What the task requires: Read through the lines below for the string "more" and copy each one that has it.

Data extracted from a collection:
::::

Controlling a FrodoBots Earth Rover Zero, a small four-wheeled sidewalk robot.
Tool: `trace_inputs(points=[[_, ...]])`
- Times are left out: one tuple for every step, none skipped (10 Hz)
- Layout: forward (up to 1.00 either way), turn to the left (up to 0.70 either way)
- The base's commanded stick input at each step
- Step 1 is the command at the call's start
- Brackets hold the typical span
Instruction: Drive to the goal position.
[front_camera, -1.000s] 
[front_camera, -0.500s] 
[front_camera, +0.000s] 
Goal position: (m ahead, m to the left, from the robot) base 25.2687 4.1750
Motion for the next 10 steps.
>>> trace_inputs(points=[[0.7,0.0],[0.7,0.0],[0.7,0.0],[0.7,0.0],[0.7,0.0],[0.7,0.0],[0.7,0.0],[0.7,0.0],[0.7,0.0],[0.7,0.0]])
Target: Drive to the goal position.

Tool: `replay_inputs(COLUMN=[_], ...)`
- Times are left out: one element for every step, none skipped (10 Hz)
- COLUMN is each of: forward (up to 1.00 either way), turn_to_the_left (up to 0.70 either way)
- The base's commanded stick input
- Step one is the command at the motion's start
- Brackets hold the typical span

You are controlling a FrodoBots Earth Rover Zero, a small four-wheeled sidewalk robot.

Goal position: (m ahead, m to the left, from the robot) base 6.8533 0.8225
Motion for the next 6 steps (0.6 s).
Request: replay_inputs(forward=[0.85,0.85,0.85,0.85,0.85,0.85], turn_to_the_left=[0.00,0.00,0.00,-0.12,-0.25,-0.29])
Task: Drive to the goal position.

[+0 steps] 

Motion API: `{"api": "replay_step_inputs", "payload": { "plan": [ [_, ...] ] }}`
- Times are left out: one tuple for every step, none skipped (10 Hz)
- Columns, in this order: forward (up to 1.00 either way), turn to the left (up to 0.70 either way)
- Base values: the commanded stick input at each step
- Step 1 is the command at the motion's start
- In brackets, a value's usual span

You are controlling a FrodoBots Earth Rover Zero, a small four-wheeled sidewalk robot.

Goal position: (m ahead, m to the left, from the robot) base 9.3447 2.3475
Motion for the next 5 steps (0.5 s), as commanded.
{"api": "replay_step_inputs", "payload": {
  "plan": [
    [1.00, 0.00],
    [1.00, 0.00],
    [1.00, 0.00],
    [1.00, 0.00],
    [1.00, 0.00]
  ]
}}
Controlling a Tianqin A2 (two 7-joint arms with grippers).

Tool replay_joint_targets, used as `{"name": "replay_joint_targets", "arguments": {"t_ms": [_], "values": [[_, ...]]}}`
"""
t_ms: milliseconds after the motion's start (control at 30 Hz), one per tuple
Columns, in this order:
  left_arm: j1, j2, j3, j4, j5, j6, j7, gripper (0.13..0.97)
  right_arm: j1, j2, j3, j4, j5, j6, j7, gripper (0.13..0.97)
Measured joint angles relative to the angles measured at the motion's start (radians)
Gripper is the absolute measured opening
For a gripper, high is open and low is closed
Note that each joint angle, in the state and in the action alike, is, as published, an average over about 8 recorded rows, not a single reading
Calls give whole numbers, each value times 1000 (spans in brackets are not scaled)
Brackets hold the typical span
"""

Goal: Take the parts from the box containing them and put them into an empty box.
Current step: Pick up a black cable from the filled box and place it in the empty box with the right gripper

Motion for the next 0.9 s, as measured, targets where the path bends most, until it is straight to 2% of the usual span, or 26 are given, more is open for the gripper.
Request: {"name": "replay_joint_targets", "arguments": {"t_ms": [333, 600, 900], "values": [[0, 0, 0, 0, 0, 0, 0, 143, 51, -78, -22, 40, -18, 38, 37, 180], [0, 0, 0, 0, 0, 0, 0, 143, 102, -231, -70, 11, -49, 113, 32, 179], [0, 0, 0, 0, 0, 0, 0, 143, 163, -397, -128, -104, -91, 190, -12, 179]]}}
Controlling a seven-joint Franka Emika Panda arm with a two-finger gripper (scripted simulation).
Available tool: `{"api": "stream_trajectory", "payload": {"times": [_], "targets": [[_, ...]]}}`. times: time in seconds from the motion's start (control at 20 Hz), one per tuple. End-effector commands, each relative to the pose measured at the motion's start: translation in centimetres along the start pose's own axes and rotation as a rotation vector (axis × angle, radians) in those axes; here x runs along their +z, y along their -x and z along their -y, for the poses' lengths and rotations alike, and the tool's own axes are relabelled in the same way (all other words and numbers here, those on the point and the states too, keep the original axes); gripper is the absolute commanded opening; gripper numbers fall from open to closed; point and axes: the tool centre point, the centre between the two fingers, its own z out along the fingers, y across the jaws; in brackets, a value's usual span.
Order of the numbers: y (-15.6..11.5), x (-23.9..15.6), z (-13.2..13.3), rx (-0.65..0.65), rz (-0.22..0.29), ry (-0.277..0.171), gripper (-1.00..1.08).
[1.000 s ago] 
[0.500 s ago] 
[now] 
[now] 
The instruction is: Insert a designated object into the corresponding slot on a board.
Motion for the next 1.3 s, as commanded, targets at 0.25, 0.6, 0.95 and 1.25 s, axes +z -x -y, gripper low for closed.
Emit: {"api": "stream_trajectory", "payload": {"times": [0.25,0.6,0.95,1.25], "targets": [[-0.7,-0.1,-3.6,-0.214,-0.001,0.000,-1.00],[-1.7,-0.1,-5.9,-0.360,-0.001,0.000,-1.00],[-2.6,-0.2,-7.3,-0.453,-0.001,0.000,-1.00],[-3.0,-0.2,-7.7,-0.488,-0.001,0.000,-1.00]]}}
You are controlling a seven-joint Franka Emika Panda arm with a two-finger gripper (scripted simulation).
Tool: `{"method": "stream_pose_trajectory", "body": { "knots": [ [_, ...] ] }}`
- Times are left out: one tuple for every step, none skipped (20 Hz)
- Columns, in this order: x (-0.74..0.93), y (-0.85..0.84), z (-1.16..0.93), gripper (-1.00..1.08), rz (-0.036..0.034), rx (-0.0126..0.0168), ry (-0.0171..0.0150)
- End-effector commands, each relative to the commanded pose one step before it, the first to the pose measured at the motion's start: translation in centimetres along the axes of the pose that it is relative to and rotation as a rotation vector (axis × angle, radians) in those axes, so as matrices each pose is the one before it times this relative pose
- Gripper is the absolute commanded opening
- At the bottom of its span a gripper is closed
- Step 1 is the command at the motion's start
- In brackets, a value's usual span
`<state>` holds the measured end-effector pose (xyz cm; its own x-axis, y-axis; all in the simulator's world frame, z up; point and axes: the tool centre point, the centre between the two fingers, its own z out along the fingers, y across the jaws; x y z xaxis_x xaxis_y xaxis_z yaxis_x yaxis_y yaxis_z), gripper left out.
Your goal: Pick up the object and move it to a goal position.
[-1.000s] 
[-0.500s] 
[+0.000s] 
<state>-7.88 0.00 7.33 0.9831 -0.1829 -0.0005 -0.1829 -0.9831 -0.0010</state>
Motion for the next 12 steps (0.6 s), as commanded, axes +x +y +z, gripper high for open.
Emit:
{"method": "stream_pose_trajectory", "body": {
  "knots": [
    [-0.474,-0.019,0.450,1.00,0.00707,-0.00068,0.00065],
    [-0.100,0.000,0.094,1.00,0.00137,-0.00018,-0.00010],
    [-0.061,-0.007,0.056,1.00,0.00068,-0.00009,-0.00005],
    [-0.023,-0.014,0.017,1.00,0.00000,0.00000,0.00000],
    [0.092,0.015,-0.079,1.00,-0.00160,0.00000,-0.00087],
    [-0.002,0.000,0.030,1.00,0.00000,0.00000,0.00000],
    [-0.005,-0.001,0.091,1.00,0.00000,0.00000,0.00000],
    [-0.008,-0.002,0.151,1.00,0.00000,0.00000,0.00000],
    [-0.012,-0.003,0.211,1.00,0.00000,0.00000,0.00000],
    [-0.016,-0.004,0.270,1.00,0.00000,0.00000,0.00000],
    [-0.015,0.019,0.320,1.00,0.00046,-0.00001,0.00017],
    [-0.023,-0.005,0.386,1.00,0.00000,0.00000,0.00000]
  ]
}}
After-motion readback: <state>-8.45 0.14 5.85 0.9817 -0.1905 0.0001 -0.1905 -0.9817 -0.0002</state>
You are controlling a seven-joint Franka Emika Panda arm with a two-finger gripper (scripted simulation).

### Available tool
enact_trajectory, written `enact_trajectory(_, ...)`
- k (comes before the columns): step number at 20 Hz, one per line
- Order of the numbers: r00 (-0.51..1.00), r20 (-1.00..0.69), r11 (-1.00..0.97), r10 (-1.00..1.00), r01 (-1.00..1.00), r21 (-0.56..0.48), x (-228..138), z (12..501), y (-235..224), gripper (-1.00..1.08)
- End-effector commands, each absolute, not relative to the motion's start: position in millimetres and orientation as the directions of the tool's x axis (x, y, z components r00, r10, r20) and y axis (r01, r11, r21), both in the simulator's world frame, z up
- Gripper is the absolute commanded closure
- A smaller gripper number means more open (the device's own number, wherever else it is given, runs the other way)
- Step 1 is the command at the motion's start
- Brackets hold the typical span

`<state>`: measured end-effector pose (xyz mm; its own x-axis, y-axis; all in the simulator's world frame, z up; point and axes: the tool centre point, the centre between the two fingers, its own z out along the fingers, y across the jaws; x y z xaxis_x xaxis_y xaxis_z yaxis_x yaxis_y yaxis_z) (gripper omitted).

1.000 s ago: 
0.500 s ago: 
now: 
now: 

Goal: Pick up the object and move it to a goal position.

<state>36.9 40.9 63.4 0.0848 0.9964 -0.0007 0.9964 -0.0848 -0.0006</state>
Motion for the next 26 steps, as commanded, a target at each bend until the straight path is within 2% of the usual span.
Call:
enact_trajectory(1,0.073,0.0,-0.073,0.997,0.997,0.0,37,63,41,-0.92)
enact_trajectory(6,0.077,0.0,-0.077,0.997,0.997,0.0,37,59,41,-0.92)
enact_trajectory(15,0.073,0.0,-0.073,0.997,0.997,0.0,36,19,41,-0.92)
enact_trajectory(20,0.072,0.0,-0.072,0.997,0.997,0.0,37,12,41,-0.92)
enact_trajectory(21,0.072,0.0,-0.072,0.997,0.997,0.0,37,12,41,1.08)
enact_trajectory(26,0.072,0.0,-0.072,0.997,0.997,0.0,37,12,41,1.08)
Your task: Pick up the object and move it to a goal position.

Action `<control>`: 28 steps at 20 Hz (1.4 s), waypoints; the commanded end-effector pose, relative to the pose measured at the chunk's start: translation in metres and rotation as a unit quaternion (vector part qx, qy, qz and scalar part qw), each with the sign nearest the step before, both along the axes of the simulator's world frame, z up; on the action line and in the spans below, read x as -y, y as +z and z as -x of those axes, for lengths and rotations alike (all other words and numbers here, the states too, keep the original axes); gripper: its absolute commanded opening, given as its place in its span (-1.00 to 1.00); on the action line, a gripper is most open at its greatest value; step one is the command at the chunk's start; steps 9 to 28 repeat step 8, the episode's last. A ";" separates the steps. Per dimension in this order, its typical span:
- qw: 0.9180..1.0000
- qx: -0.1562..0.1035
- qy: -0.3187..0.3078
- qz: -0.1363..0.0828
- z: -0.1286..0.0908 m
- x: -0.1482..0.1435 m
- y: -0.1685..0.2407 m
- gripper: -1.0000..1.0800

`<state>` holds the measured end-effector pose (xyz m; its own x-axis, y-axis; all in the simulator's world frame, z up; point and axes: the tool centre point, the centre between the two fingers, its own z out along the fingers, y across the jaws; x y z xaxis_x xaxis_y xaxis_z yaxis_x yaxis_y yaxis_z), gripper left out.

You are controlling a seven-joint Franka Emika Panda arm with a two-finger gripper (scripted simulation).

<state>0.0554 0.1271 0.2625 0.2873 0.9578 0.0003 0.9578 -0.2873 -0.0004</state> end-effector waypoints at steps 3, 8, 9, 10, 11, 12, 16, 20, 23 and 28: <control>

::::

Answer area:
Motion for the next 0.9 s, as measured, targets where the path bends most, until it is straight to 2% of the usual span, or 26 are given, more is open for the gripper.
- A smaller gripper number means more open (the device's own number, wherever else it is given, runs the other way)

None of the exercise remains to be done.